_Task requirements_. Find how many lines below hold "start", and give that number as the entire answer.
——
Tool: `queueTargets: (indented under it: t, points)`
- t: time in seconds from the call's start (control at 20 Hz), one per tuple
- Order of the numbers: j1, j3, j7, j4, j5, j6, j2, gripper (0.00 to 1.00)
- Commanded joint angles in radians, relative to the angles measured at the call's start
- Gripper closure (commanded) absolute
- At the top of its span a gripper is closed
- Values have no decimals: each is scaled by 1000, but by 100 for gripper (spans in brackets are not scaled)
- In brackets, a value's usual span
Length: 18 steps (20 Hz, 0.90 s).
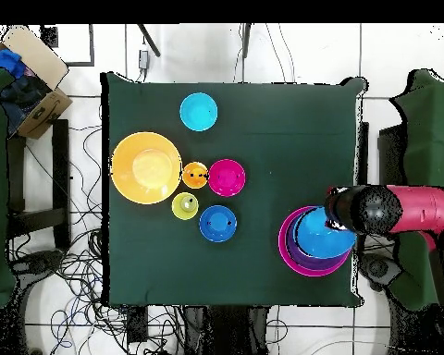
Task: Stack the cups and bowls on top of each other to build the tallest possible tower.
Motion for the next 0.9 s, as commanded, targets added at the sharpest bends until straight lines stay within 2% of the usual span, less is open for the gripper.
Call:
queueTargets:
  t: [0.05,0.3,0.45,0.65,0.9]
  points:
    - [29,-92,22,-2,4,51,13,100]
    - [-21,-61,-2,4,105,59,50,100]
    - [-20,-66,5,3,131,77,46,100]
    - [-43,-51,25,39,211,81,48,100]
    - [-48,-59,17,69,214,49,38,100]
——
_Response area_. 2